> [Required action]: Copy every line of the records that includes the word "degrees".
--- Supplied entries ---
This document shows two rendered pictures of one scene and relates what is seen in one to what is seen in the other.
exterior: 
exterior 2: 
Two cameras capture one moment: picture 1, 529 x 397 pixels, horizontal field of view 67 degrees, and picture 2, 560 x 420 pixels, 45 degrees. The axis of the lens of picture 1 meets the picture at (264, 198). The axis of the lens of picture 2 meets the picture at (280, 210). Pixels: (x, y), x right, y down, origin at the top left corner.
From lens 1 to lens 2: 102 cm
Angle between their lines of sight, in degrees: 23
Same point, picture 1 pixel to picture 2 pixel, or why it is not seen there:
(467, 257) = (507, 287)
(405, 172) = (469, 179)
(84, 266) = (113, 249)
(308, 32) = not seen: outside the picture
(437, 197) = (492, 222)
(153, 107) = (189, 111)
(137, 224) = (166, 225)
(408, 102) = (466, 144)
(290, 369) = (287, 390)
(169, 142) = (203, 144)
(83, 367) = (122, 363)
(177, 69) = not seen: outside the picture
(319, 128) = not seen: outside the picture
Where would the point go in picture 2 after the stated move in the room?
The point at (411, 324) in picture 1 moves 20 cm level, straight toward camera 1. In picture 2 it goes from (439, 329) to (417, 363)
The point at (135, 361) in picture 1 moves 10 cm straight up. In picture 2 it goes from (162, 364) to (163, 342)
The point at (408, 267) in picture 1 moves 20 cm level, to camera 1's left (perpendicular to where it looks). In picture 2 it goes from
---
> [Finished task]:
Two cameras capture one moment: picture 1, 529 x 397 pixels, horizontal field of view 67 degrees, and picture 2, 560 x 420 pixels, 45 degrees. The axis of the lens of picture 1 meets the picture at (264, 198). The axis of the lens of picture 2 meets the picture at (280, 210). Pixels: (x, y), x right, y down, origin at the top left corner.
Angle between their lines of sight, in degrees: 23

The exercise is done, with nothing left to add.